EXERCISE:
Find the line with "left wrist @" and the line with "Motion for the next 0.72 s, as" in the entries below; output exactly those two lines, every line between them, and no others.

***** RECORDS SHOWN *****

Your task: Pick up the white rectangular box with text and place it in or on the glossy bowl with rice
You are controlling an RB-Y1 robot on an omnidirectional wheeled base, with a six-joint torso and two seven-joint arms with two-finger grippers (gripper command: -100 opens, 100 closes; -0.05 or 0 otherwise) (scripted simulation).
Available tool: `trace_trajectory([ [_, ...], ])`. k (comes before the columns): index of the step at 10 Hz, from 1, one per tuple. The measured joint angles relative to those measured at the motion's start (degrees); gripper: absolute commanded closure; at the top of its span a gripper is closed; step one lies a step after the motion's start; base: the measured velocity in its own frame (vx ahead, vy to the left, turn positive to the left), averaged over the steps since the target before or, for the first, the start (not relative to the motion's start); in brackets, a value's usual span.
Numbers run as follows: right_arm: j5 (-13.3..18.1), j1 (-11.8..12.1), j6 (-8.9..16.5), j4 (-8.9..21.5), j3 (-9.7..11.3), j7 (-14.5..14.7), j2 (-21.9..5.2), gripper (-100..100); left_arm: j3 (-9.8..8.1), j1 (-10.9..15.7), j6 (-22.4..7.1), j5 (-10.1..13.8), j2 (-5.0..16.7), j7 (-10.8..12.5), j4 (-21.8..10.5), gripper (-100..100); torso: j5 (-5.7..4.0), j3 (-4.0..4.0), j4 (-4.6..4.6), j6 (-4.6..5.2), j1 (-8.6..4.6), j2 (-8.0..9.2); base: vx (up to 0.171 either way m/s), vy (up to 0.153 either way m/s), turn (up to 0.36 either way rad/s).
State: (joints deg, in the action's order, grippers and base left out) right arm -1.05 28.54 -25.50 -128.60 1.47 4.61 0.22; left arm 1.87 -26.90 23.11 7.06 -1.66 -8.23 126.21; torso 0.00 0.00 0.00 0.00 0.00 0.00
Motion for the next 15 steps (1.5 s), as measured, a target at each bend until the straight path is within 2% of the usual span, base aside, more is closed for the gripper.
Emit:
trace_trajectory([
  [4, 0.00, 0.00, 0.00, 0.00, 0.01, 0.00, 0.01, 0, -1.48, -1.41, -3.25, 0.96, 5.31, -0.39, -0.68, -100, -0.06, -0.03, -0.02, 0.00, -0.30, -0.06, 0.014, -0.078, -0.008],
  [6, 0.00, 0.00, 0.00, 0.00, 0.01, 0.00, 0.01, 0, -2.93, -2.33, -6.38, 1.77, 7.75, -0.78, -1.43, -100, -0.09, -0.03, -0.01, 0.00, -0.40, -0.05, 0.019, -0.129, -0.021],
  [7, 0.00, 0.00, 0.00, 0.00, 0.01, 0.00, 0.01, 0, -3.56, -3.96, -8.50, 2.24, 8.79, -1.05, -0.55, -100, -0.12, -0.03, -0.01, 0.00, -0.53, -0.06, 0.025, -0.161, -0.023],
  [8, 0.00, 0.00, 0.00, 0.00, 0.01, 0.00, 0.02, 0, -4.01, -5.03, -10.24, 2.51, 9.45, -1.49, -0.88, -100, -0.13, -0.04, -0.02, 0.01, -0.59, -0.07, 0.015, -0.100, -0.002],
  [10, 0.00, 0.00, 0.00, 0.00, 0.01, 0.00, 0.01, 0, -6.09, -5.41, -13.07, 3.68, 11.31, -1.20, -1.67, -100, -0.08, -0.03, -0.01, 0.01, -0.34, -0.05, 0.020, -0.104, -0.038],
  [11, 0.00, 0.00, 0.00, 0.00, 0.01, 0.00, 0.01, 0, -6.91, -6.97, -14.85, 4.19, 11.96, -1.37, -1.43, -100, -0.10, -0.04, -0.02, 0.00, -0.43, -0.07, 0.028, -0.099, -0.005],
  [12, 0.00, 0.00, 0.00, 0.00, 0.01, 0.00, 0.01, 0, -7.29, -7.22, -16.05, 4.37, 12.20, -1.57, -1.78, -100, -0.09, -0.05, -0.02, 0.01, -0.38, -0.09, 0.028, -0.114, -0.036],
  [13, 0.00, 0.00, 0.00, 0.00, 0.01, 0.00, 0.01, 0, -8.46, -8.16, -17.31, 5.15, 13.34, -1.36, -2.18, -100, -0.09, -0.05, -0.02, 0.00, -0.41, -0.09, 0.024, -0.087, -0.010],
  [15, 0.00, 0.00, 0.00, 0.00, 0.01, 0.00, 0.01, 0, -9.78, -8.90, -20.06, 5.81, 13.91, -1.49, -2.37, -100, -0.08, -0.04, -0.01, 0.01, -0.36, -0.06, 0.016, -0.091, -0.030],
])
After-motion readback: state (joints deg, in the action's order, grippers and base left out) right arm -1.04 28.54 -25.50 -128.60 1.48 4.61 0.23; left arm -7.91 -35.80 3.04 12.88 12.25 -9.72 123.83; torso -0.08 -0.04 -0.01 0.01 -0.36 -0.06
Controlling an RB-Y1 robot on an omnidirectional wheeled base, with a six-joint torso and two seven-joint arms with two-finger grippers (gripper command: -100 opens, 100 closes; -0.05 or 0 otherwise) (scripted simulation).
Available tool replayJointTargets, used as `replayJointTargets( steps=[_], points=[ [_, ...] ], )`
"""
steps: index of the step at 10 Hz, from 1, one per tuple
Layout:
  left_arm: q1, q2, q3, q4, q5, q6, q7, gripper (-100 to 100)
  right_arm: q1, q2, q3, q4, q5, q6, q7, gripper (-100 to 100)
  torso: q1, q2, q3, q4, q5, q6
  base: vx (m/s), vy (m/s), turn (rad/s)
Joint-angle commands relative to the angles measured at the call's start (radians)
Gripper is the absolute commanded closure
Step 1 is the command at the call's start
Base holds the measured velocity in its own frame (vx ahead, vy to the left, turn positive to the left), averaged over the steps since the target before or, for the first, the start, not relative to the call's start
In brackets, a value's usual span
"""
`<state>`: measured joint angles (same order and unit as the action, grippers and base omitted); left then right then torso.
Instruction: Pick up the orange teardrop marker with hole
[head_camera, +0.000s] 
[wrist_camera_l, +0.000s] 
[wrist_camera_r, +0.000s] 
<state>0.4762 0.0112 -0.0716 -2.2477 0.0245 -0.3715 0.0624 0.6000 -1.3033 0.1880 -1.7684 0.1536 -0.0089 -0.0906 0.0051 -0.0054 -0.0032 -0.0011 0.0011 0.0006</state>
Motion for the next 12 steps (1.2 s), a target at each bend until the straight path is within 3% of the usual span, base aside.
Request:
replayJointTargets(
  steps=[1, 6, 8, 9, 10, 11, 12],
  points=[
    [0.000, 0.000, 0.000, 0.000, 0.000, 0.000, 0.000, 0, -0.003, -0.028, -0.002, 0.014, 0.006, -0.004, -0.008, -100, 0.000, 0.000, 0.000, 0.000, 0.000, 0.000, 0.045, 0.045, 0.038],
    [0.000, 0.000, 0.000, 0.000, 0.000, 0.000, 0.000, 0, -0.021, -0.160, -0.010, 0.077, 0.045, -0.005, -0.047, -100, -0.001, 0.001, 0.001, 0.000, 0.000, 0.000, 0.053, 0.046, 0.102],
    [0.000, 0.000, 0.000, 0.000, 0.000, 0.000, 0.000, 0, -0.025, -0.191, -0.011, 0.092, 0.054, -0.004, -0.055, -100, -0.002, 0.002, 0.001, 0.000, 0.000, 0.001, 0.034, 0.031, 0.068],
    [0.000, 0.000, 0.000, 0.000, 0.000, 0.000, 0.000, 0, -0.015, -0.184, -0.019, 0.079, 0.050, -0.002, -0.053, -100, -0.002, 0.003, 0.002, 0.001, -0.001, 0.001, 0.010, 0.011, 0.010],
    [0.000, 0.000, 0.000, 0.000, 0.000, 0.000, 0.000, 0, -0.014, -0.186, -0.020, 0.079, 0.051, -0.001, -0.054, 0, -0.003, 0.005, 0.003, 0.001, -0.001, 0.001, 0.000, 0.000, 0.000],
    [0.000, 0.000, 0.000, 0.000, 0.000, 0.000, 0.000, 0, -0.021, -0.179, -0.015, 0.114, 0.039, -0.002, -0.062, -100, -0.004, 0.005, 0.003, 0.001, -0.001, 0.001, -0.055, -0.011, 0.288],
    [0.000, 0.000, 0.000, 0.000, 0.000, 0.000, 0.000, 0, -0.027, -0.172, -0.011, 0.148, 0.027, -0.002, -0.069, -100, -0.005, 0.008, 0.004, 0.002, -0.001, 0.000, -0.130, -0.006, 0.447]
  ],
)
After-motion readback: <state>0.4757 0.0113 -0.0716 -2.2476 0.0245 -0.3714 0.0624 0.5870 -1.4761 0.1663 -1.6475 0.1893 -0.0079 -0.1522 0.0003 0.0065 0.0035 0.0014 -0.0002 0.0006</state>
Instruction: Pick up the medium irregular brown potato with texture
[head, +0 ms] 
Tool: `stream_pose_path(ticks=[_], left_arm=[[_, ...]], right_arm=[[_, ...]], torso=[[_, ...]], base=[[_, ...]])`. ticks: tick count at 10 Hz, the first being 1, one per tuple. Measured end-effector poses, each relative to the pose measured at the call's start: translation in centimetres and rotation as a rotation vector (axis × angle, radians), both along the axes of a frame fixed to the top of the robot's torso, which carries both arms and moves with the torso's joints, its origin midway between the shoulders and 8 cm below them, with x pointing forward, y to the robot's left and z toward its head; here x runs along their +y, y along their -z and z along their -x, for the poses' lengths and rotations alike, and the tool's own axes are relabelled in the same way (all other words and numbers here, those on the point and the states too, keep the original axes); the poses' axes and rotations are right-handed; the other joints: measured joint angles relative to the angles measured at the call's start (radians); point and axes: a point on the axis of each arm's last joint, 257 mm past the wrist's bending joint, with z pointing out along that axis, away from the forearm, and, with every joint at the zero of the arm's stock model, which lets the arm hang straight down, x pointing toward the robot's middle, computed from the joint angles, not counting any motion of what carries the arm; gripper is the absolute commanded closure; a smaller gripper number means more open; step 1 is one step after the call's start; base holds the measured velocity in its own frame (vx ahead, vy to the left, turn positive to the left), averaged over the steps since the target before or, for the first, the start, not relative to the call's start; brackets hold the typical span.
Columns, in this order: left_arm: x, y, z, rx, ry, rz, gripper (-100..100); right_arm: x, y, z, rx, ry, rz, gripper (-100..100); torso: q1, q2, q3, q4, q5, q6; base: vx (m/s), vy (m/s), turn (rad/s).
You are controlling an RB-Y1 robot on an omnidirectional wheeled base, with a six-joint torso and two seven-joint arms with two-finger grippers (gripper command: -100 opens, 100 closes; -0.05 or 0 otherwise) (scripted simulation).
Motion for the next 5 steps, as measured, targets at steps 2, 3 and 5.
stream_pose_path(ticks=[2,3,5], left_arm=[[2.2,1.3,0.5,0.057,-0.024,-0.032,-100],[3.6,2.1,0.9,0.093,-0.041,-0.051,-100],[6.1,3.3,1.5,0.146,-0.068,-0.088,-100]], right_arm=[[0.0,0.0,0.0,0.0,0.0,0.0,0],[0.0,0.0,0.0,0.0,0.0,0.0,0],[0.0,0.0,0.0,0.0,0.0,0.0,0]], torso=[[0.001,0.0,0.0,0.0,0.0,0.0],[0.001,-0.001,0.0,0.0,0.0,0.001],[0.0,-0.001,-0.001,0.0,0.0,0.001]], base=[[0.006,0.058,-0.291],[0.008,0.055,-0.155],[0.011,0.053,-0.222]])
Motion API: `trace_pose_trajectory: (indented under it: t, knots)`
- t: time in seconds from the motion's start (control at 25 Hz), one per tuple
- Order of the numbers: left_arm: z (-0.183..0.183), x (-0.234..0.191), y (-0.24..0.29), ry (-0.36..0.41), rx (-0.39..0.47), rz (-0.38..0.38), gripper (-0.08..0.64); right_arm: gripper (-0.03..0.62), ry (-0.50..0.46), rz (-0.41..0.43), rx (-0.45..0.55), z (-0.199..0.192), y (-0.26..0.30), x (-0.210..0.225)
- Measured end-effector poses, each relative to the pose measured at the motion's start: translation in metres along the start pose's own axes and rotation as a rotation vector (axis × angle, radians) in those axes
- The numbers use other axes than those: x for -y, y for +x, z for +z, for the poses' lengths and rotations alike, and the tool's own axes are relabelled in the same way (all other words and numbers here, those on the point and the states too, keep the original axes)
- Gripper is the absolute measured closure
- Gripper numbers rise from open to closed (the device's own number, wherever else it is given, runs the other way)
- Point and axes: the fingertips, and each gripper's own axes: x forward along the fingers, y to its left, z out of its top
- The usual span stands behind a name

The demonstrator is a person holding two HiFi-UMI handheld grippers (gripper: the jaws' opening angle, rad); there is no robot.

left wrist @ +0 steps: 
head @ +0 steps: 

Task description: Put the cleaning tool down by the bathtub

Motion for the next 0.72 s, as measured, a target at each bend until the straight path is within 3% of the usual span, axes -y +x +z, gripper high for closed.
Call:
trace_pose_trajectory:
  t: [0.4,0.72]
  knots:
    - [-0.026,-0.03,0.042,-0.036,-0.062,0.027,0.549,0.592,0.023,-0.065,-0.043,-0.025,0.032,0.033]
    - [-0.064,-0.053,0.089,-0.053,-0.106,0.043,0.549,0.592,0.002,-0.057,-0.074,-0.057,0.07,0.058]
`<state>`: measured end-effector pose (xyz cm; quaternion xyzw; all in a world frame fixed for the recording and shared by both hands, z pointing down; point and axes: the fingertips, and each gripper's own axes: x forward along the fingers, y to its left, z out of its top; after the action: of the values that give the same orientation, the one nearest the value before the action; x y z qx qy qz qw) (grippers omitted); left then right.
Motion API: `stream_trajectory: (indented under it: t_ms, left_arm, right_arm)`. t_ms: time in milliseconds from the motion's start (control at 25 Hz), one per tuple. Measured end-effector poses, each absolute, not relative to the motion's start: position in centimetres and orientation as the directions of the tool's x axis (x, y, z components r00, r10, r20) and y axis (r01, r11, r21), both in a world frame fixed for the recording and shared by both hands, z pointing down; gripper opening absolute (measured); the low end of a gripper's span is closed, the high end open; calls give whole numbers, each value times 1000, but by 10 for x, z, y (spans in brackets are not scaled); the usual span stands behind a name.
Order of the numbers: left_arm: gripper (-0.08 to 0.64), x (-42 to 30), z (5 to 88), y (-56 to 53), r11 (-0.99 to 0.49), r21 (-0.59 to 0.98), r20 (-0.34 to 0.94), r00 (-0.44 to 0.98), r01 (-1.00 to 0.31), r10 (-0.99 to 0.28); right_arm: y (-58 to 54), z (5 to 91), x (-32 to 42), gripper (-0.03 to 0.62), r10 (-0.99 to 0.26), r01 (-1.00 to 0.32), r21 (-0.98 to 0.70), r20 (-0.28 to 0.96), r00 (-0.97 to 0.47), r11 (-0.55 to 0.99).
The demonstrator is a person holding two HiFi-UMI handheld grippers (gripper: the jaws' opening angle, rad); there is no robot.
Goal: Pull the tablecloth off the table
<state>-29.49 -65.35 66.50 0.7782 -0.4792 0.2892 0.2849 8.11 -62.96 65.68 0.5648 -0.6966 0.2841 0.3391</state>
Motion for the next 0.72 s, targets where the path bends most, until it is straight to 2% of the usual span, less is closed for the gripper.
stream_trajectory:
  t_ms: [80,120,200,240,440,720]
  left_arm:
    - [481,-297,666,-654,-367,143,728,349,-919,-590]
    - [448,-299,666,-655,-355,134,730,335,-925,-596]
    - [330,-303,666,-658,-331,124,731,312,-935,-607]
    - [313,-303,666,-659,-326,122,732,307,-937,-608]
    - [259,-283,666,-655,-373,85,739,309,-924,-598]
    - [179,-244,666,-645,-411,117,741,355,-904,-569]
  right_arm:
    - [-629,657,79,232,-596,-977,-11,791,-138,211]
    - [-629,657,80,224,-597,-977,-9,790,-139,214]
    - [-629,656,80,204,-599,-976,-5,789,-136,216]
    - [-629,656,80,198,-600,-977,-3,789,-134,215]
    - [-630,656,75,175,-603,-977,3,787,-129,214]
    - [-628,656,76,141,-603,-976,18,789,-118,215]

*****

RESPONSE AREA:
left wrist @ +0 steps: 
head @ +0 steps: 

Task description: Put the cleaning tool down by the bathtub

Motion for the next 0.72 s, as measured, a target at each bend until the straight path is within 3% of the usual span, axes -y +x +z, gripper high for closed.

There's no more to the answer.